その分野でかなりの権威を誇る人であろうとも、初学者向けと題して必要充分なほどに応用分野にも踏み込んだコンテンツを執筆するのは、その人自身がまだまだ自分よりも知見を持っている人がいるということを理解しているからであり、それは本能的に謙虚な姿勢が表面化しているといえる。
これはあらゆる応用は基礎のうえに成立していることと、謙虚な姿勢こそが向上心の基盤となっていることを示唆している。
逆に権威と知見を持たない人が中級者、上級者向けと銘打った低質なコンテンツを作成するのは、持たぬ権威のために自分の尺度で作り上げた権威を振るいたいがためであり、それは稚拙な精神性が表面化しているといえる。
これは応用に至るには自分以外に意識を向け世界の広さを知るまで学びを深めることに、その傲慢な姿勢が障壁になることを示唆している。
また賢者と愚者の初心者向けという言葉の意味合いは大きく異なる。
なぜならば、愚者は伝えるという目的から大きく逸脱した目的を持っている確率が高く、コンテンツの質的な意味でも客観的な視点が獲得できていない可能性があるからだ。
ただし、初学者にとってどちらもが言葉通りに受け取るしかないものであり、この判断は知見を持つ者に頼らざるを得ない。
ただしその者が知見を持つかどうかは、初学者には判断できない。
その者の評判を判断するのも同様であり、永遠に答えは出てこない。
怠慢による決断を除き、この連鎖を断ち切るための唯一の手段は「この人になら騙されてもいい」と思える人を信用することであると思う。
これはAIには真似できない、人間のみが獲得できるスキルであるからこそ、その信用を獲得するためにたとえ機械によって代替可能な知識であっても学ぶことが必要なのである。
自分が選択して人生を進めていく感覚が肝要であり、このプロセスが人生を楽しくする要素であると思う。

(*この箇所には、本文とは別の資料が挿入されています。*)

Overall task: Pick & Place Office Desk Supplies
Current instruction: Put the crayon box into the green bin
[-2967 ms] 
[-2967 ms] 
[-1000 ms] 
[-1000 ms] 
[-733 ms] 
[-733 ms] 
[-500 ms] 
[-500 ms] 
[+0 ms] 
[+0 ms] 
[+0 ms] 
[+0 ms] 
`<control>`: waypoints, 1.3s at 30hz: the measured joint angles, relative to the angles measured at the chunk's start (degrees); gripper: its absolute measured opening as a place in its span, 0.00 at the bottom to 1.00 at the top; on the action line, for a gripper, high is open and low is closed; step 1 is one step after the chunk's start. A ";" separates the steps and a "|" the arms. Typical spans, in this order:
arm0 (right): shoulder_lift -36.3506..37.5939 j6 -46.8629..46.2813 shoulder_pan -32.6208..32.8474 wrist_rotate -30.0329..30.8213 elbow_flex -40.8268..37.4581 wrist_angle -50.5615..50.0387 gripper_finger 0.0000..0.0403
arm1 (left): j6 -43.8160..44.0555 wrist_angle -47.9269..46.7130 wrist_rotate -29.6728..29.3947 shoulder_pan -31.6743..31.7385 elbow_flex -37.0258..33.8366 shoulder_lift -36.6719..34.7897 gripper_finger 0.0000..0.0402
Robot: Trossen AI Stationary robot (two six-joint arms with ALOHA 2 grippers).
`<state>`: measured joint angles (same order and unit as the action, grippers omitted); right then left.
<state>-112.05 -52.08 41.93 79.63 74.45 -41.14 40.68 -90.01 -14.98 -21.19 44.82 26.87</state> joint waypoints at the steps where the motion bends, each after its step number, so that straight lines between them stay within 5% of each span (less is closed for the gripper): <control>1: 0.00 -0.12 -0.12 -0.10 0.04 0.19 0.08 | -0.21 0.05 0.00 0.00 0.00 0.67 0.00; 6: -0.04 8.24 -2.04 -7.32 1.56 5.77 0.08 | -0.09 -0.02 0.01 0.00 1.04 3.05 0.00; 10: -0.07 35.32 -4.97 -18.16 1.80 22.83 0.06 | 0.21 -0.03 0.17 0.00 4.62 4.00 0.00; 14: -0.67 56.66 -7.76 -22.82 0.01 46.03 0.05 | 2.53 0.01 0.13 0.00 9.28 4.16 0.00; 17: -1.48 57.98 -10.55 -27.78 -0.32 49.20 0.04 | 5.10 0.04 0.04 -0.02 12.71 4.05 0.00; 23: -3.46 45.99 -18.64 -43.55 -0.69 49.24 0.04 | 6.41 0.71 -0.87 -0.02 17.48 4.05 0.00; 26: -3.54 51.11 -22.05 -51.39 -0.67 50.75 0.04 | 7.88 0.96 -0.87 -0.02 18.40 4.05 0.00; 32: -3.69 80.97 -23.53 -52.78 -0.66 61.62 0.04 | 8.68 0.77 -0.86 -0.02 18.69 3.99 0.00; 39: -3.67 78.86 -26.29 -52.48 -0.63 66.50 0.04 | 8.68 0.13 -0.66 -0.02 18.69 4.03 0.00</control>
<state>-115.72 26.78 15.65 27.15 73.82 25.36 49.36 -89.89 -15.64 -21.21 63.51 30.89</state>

一方、学びを阻害する一番敵は先の傲慢な姿勢と停滞である。
傲慢な姿勢は他者に対しての切り捨てであり、世界を狭くすることを助長する。
世界の広さを許容し誰からもどこからも学ぶ姿勢は自然と謙虚なものになる。
停滞は思考を停止した迷いのことである。
ただし、思考を深めるための迷いは重要であり、この両者を区別する必要がある。
すべてのものごとはいくら考えても答えは出ないが、考え行動し続けなければならないのである。
停滞ではなく、退化である。
何度も思考が立ち戻り、繰り返したとしても、その移動距離こそが正規の道筋であり決して無駄なことではない。
むしろ思考は立ち戻ることが大切だ。
思考回数を重ねることで別の視点を獲得でき、それが学びを深め、問いが明確になる。
何度も考え直し、目標に立ち戻ることができれば見失うことはない。